- A 17ª Cúpula do Brics ocorreu no Rio de Janeiro, marcando a primeira ausência do presidente da China, Xi Jinping, desde 2013.
- O grupo reafirmou a demanda por um multilateralismo mais inclusivo e reformas em instituições globais, como a ONU e o FMI.
- Os líderes do Brics, que agora incluem Arábia Saudita, Egito, Etiópia, Irã, Emirados Árabes Unidos e Indonésia, representam cerca de 50% da população mundial e 40% do PIB global.
- Durante a cúpula, houve críticas à hegemonia dos Estados Unidos e à estrutura global estabelecida após a Segunda Guerra Mundial.

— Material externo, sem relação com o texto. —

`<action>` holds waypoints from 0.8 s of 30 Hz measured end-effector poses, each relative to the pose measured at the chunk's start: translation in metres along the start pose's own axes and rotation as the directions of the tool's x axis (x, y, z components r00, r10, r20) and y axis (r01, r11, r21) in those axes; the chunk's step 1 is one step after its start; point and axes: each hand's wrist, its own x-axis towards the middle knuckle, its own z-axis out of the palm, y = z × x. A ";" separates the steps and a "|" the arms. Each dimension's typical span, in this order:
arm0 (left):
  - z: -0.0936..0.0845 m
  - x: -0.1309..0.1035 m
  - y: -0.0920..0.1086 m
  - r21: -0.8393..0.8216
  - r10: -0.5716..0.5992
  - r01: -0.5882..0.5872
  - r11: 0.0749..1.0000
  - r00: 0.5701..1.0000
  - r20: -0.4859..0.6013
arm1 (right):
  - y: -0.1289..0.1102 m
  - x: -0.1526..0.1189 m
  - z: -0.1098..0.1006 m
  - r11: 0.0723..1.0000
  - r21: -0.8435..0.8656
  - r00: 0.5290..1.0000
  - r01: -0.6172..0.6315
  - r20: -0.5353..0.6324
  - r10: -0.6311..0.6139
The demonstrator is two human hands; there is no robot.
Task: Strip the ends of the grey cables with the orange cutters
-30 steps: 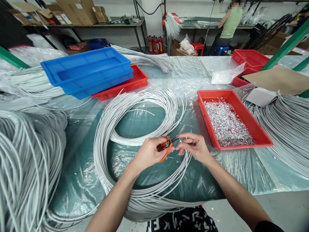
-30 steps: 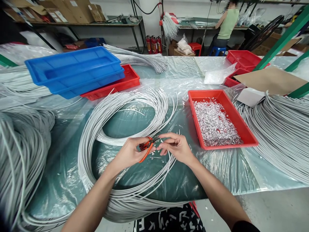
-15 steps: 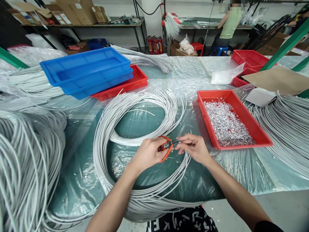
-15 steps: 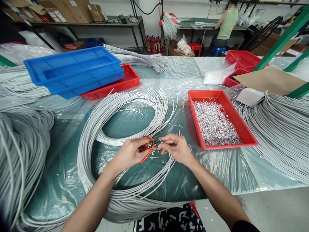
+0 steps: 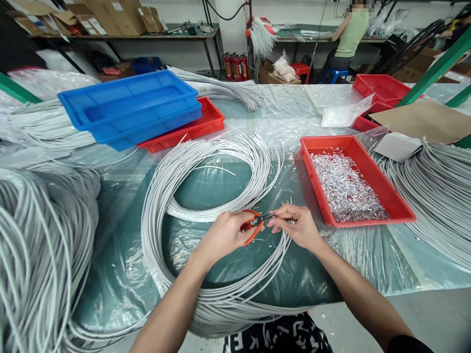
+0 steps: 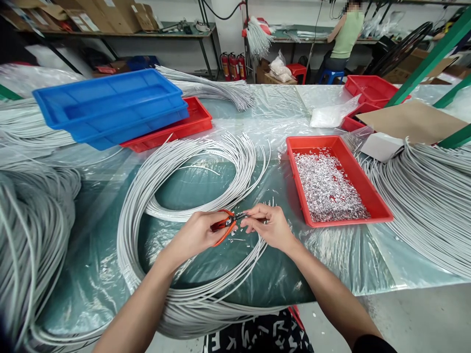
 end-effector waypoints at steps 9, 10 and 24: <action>0.003 0.003 -0.001 -0.380 -0.116 0.053 0.923 0.982 -0.146 | -0.004 -0.003 0.002 0.998 -0.041 0.998 0.047 0.039 -0.045; 0.005 0.003 -0.001 -0.449 -0.134 0.048 0.892 0.978 -0.161 | -0.005 -0.003 0.003 0.997 -0.057 0.998 0.050 0.043 -0.048; 0.017 0.005 0.004 -0.717 -0.163 0.047 0.695 0.982 -0.094 | -0.004 -0.012 0.011 0.758 -0.533 0.922 0.376 0.138 -0.361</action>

- O Brics enfrenta desafios, como a falta de um tratado fundador e rivalidades internas, que dificultam a formação de uma frente unificada.
A 17ª Cúpula do Brics, realizada no Rio de Janeiro, destacou a ausência do presidente chinês Xi Jinping, que não compareceu ao evento pela primeira vez desde que assumiu o cargo em 2013. O encontro reafirmou a demanda do bloco por um multilateralismo mais inclusivo, enfatizando a necessidade de reformas nas instituições globais, como a ONU e o FMI.
Os líderes do Brics, que agora inclui países como Arábia Saudita, Egito, Etiópia, Irã, Emirados Árabes Unidos e Indonésia, representam cerca de 50% da população mundial e 40% do PIB global. Essa representatividade é utilizada para exigir mudanças significativas na governança internacional, que, segundo eles, não reflete a realidade contemporânea.
Durante a cúpula, os membros criticaram a postura hegemônica dos Estados Unidos, apontando que a atual estrutura global foi estabelecida após a Segunda Guerra Mundial e não atende mais às necessidades do mundo atual. A heterogeneidade do grupo, que abrange tanto democracias quanto regimes autoritários, é vista como um desafio para a coesão nas reivindicações.
A cúpula também abordou as tensões internacionais, com os líderes do Brics sugerindo que a política comercial agressiva dos EUA, incluindo tarifas elevadas, prejudica o crescimento econômico global. O bloco se posiciona contra a visão ocidental dominante, buscando um espaço mais equitativo nas decisões internacionais.
Apesar de seu potencial, o Brics enfrenta desafios significativos. A falta de um tratado fundador e de mecanismos de cumprimento de decisões limita sua eficácia. Além disso, as rivalidades históricas entre alguns membros, como Índia e China, dificultam a formação de uma frente unificada. O bloco, portanto, ainda luta para se afirmar como uma força capaz de contrabalançar a ordem internacional estabelecida.